Lynn Paltrow and Katherine Jack

National Advocates for Pregnant Women

Lynn M. Paltrow, J.D., is the Founder and Executive Director of National Advocates for Pregnant Women ("NAPW"). Ms. Paltrow is a graduate of Cornell University and New York University School of Law. She has worked on numerous cases challenging restrictions on the right to choose abortion as well cases opposing the prosecution and punishment of pregnant women seeking to continue their pregnancies to term. Ms. Paltrow has served as a senior staff attorney at the ACLU's Reproductive Freedom Project, as Director of Special Litigation at the Center for Reproductive Law and Policy, and as Vice President for Public Affairs for Planned Parenthood of New York City. Ms. Paltrow conceived of and filed the first affirmative federal civil rights challenge to a hospital policy of searching pregnant women for evidence of drug use and turning that information over to the police. In the case of Ferguson et. al., v. City of Charleston et. al., the United States Supreme Court agreed that such a policy violates the 4th amendment's protections against unreasonable searches and seizures.

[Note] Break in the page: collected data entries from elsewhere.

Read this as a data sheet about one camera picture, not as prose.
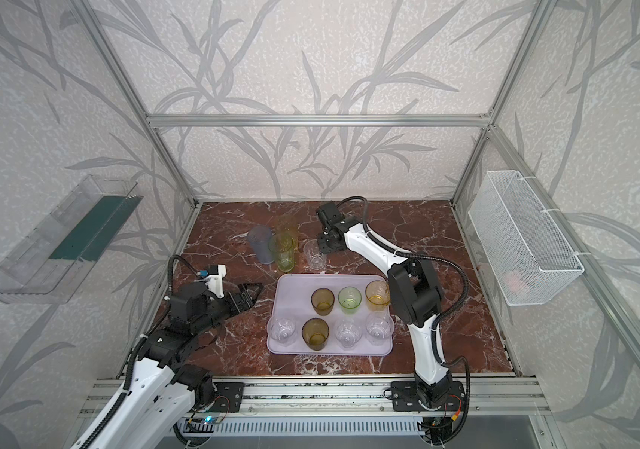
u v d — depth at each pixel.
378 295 0.91
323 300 0.88
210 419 0.71
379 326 0.86
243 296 0.68
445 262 0.50
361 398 0.75
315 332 0.83
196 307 0.59
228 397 0.73
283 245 0.98
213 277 0.70
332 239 0.69
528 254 0.61
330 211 0.75
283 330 0.85
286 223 1.16
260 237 0.97
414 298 0.53
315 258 1.02
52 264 0.65
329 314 0.88
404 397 0.74
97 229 0.64
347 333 0.84
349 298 0.90
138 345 0.54

Through her work as a national litigator and strategist in cases involving the intersection of the war on reproductive freedom and the war on drugs, Ms. Paltrow recognized the need for a shift in the reproductive rights paradigm – away from divisive (and inaccurate) "pro-choice" and "anti-choice" categorizations and toward a set of inclusive, positive reproductive and family justice values around which a broad base of allies can mobilize. As Executive Director of NAPW, Ms. Paltrow combines legal advocacy with grassroots and national organizing and policy work to bring about this shift. She is a frequent guest lecturer and writer for popular press, law reviews and medical journals and is the recipient of the Arthur Garfield Hays Civil Liberties Fellowship, the Georgetown Women's Law and Public Policy Fellowship, the Justice Gerald Le Dain Award for Achievement in the Field of Law, and was selected in 2005 as one of 21 Leaders for the 21st Century by Women'sEnews.

 

Kathrine Jack, J.D., is a staff attorney at National Advocates for Pregnant Women (NAPW). She focuses on the defense of women who are arrested or face other punitive state interventions because of pregnancy — often because they are unable to overcome a drug problem in the short term of pregnancy — and assists in NAPW’s efforts to secure the human and civil rights, health and welfare of all women, especially pregnant and parenting women. Ms. Jack graduated cum laude from Indiana University School of Law. Prior to law school, Ms. Jack worked as a statistical research assistant in the department of health policy at Columbia University’s Mailman School of Public Health. Ms. Jack is also a guest contributor to the American Constitution Society Blog.